De acordo com relatório do Conselho de Controle de Atividades Financeiras (Coaf), o pai de Mauro Cid teria movimentado quase R$ 4 milhões em suas contas bancárias em apenas um ano.

O Exército foi avisado pela PF na quinta-feira (10) de que haveria uma operação de busca e apreensão contra militares em Brasília, mas não se sabia quais seriam os alvos. Além dos já citados e de Mauro Cid, que está preso, o tenente Osmar Crivelatti – também ajudante de ordens – foi alvo da operação.

Esquema vendia patrimônio público

A investigação da PF – que bateu às portas da Vila Militar onde mora Lourena Cid – mostra que havia um esquema de venda de bens presenteados ao governo brasileiro em missões oficiais, que por isso pertenciam ao patrimônio público.

No entanto, esses objetos eram desviados e vários deles estavam no avião presidencial que levou Bolsonaro aos Estados Unidos no dia 30 de dezembro do ano passado, dois dias antes de terminar seu mandato.

Isso explica o porquê da pressa, quase desespero, de auxiliares do ex-presidente para liberar as joias de R$ 16,5 milhões apreendidas pela Receita Federal no Aeroporto de Guarulhos. Aquele estojo também era para ter ido aos EUA para venda, mas não foi liberado pelas autoridades fazendárias.
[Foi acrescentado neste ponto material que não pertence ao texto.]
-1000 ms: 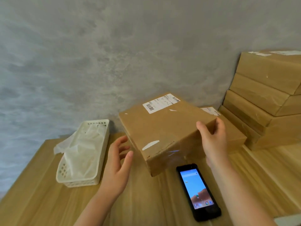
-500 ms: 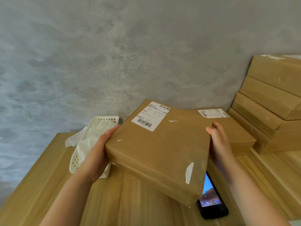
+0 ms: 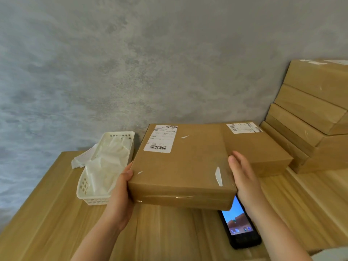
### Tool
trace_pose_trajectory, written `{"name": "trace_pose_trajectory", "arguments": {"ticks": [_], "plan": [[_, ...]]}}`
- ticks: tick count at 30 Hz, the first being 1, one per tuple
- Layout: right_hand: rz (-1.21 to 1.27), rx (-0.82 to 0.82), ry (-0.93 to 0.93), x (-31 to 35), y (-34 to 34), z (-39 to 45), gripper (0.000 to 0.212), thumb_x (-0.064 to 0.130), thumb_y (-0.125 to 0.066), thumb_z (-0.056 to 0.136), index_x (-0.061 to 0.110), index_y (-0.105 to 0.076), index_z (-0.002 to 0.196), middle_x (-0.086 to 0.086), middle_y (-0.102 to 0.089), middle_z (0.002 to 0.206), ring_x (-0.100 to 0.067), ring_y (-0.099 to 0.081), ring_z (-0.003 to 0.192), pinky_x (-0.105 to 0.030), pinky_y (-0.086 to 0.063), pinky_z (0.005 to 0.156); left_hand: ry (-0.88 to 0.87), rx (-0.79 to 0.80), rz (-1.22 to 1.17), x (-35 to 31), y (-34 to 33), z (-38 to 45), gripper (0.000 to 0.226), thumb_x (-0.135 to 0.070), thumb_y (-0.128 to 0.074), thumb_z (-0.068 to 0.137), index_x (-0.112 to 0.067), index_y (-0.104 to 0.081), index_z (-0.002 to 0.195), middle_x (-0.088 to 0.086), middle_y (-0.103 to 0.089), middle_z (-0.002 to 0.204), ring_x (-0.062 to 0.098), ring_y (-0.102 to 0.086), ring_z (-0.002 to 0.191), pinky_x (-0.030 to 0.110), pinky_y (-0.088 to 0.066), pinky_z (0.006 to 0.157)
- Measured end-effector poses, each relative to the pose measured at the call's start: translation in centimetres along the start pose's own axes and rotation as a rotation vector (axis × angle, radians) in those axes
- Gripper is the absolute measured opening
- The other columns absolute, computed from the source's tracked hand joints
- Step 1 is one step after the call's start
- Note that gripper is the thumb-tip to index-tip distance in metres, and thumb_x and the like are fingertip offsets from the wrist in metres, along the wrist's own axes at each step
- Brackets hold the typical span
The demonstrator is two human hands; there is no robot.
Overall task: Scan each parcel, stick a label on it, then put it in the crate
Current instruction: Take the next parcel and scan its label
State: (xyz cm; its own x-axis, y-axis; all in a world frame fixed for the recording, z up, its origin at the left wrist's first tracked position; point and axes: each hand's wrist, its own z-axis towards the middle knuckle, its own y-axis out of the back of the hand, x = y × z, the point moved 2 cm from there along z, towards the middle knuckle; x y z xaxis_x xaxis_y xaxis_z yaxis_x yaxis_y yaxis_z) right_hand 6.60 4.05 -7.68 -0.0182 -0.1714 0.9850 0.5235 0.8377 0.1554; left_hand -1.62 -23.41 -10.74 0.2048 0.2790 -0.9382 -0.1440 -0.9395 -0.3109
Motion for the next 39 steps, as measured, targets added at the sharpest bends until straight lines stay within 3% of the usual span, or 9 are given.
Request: {"name": "trace_pose_trajectory", "arguments": {"ticks": [7, 10, 13, 17, 22, 26, 33, 37, 39], "plan": [[0.027, 0.211, -0.047, -1.4, -0.8, -2.3, 0.052, 0.039, -0.063, 0.089, 0.042, -0.042, 0.136, 0.037, -0.062, 0.116, 0.016, -0.056, 0.111, -0.019, -0.043, 0.094, -0.136, -0.077, 0.238, 0.7, 1.3, -1.3, 0.049, -0.048, -0.036, 0.088, -0.045, -0.054, 0.134, -0.016, -0.063, 0.131, 0.003, -0.054, 0.125, 0.036, -0.04, 0.106], [0.011, 0.23, -0.096, -2.6, -1.5, -2.0, 0.058, 0.024, -0.065, 0.094, 0.039, -0.041, 0.144, 0.031, -0.063, 0.12, 0.009, -0.056, 0.116, -0.029, -0.045, 0.103, -0.193, -0.126, 0.419, 0.4, 1.5, -1.8, 0.04, -0.025, -0.043, 0.104, -0.042, -0.046, 0.139, -0.028, -0.051, 0.135, -0.015, -0.046, 0.121, 0.02, -0.037, 0.103], [-0.033, 0.202, -0.119, -3.1, -2.1, -1.4, 0.056, 0.02, -0.058, 0.098, 0.032, -0.039, 0.149, 0.025, -0.053, 0.134, 0.003, -0.051, 0.123, -0.033, -0.042, 0.11, -0.205, -0.101, 0.671, 1.5, 1.8, -1.6, 0.046, -0.021, -0.049, 0.102, -0.035, -0.042, 0.145, -0.014, -0.036, 0.155, 0.001, -0.031, 0.142, 0.033, -0.024, 0.12], [-0.129, 0.205, -0.07, -3.5, -2.5, -0.6, 0.054, 0.022, -0.054, 0.101, 0.027, -0.036, 0.152, 0.014, -0.048, 0.145, -0.005, -0.046, 0.132, -0.033, -0.039, 0.113, -0.221, -0.021, 0.931, 2.4, 1.5, -1.6, 0.049, -0.042, -0.05, 0.098, -0.035, -0.041, 0.146, -0.012, -0.014, 0.163, 0.003, -0.02, 0.147, 0.022, -0.018, 0.113], [-0.237, 0.231, 0.019, -3.9, -2.6, 0.5, 0.057, 0.025, -0.058, 0.098, 0.018, -0.038, 0.151, 0.011, -0.053, 0.14, -0.004, -0.049, 0.129, -0.032, -0.04, 0.112, -0.224, 0.083, 1.13, 2.4, 2.2, -1.0, 0.093, -0.068, -0.063, 0.077, -0.033, -0.025, 0.155, -0.012, 0.005, 0.165, 0.012, -0.028, 0.146, 0.034, -0.027, 0.119], [-0.327, 0.217, 0.097, -4.2, -2.5, 0.9, 0.057, 0.035, -0.062, 0.095, 0.018, -0.045, 0.146, 0.008, -0.059, 0.136, -0.007, -0.054, 0.126, -0.035, -0.046, 0.108, -0.349, 0.087, 1.321, 2.3, 1.7, -1.0, 0.099, -0.081, -0.044, 0.073, -0.028, -0.026, 0.155, -0.009, -0.011, 0.164, 0.016, -0.004, 0.152, 0.031, -0.009, 0.12], [-0.647, 0.027, 0.186, -4.8, 0.8, -0.3, 0.042, 0.038, -0.052, 0.098, 0.022, -0.049, 0.137, 0.006, -0.056, 0.132, -0.013, -0.054, 0.121, -0.024, -0.043, 0.091, -0.476, 0.073, 1.478, 2.5, 1.2, -1.2, 0.088, -0.074, -0.017, 0.081, -0.026, -0.031, 0.154, -0.005, -0.027, 0.161, 0.02, -0.016, 0.151, 0.033, -0.015, 0.12], [-1.2, 0.05, 0.015, -5.6, 2.7, -2.2, 0.067, 0.065, -0.041, 0.092, 0.016, -0.04, 0.138, -0.004, -0.054, 0.127, -0.021, -0.052, 0.113, -0.029, -0.047, 0.085, -0.485, 0.054, 1.545, 3.0, 1.1, -1.2, 0.084, -0.069, -0.016, 0.086, -0.022, -0.032, 0.154, -0.002, -0.029, 0.161, 0.024, -0.021, 0.15, 0.037, -0.019, 0.12], [-1.236, 0.162, -0.104, -6.4, 2.8, -3.2, 0.084, 0.083, -0.04, 0.079, 0.018, -0.041, 0.132, 0.0, -0.049, 0.117, -0.018, -0.048, 0.105, -0.029, -0.045, 0.078, -0.488, 0.052, 1.554, 3.1, 1.1, -1.1, 0.083, -0.068, -0.017, 0.087, -0.021, -0.031, 0.155, -0.001, -0.029, 0.161, 0.024, -0.02, 0.151, 0.036, -0.015, 0.119]]}}
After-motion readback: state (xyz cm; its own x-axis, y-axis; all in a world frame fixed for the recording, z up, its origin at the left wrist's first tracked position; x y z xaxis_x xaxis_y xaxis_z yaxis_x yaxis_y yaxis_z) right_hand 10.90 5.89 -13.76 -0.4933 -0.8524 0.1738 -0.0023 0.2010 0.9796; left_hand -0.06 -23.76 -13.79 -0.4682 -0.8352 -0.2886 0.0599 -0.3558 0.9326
“Como se vê, as investigações apontam que as esculturas foram evadidas do Brasil para os Estados Unidos da América, em uma mala transportada no avião presidencial, no dia 30/12/2022”, diz o material da Polícia Federal, revelado pelo g1 e pelo jornalista Valdo Cruz, da Globo News.

“Organização criminosa”

O advogado Frederick Wassef, íntimo da família Bolsonaro, também está entre os envolvidos na, segundo a PF, organização criminosa. “Os valores obtidos dessas vendas (das joias) foram convertidos em dinheiro em espécie e ingressaram no patrimônio pessoal dos investigados, por meio de pessoas interpostas e sem utilizar o sistema bancário formal, com o objetivo de ocultar a origem, localização e propriedade dos valores”, diz o inquérito.

Numa operação para recuperar e entregar o Rolex ganho por Bolsonaro ao Tribunal de Contas da União (TCU) – o que comprova que os envolvidos sabiam da ilegalidade do esquema – Wassef recomprou o relógio, presente de autoridades sauditas em 2019, que já havia sido vendido nos Estados Unidos.